I could rest my case by saying that after the last federal election, it is more obvious than ever before that we need more than luck. We need good policies. Perhaps the deal on the NBN is a harbinger of better things to come!
Ross Gittins described the failure of the government as ‘a lack of values, a lack of courage and a lack of skill in managing its relations with the electorate’. I can’t recall two successive Labor Prime Ministers who have been so little interested in policy.
The coalition treated the electorate as fools with its negativity and hate-filled prejudice ‘reduce the spending, cut the deficit, no new taxes and stop the boats’. They have adopted the US Tea Party rhetoric – say no to everything and wreck as much as you can.
So much of the campaign was about ‘what is in it for me’. As Tony Judt put it recently, ‘we now seem unwilling to ask hard questions. Is what the parties offering good, is it fair, is it just, is it right? Will it bring about a better society and world?’
The media joined in what seemed almost a death-wish by the major parties, by refusing to ask hard questions, personalising and trivialising the campaign and journalists interviewing each other. The Australian moves from one shrill anti-government campaign to another.
Despite the clear collapse of markets in the global financial crisis, reform parties that used to espouse strong government and intervention in markets, are losing ground. Reform governments seem unable to win the argument.
‘More than luck’ by CPD contributes to getting policy debate back on track.
There are numerous big ticket issues which ‘more than luck’ addresses, and others which must dominate our public discussion
In addressing these and other major issues, we are confronted by the special interests, with their lobbyists who corrupt our public discussion on policy. Journalists are just under-resourced to examine policy whether it is good or bad.
But the real elephant in the room is our failure to discuss the appropriate role of markets and governments. For the dominant liberal market ideology, it seems that the global financial crisis and market failure never happened, even after Chairman Greenspan admitted to the US Congress that his world view, his ideology was not working. The blinkered ideologies in the financial and business commentariat, with some notable exceptions, remind me of the communist fellow travellers of the 1960s and 1970s, who were so ideologically driven they refused to acknowledge the corrupt and brutal policies of communist governments. These liberal market ideologues today are more concerned to advantage capital than ensure effective operations of markets in the national interest. So today the apologists on the ideological right continue to keep their spirits and ideologies burnished, despite the clear evidence of market failure and the need for public action such as in response to the GFC. The rating agencies are still in business, but the ideologues say nothing. Some market failures are glaringly obvious.

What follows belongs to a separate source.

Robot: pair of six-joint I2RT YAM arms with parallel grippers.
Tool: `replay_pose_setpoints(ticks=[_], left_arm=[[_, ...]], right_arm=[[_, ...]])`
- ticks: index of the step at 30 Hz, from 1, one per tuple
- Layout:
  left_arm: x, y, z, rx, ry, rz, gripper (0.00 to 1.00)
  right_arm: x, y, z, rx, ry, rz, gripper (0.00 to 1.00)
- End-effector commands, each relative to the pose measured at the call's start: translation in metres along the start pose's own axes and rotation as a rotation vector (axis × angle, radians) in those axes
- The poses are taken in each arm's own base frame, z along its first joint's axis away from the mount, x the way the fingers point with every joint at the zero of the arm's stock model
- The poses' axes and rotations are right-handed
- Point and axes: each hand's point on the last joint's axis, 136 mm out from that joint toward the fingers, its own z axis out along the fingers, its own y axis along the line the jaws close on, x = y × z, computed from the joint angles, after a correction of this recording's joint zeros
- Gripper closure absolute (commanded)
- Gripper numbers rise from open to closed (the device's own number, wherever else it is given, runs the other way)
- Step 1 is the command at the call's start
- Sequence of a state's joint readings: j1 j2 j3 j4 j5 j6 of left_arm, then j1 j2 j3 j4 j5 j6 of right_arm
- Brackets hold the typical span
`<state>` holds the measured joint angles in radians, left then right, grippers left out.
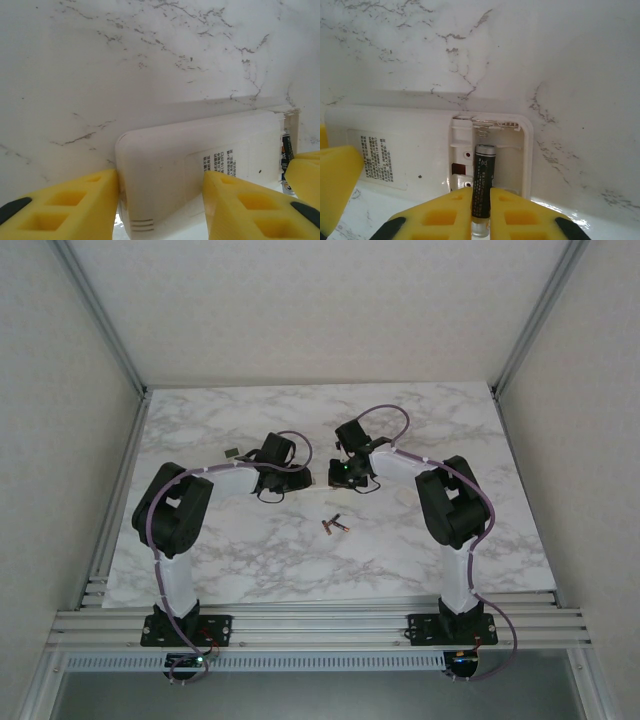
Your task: Load the batteries into the remote control
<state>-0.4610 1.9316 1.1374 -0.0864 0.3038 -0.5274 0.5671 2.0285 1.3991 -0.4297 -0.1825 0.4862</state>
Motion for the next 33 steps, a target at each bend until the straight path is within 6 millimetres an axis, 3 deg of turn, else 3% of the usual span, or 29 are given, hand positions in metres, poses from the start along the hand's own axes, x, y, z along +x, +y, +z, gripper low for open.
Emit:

It is noteworthy that the deregulation of markets has run in parallel with increased regulation and surveillance of the community which sees our political and personal freedoms eroded.
Australia has shown in the past that governments can make hard but necessary decisions and explain them successfully to the community. This country is far better than what it was when I was a boy in the country towns of South Australia. We can be optimistic that we can do things better despite the last election and the performance of our major parties and the media since then. What is the best way to take advantage of markets whilst ensuring that the public interest is protected through good public policy? As my father often said to me ‘son, stop complaining and do something about it’.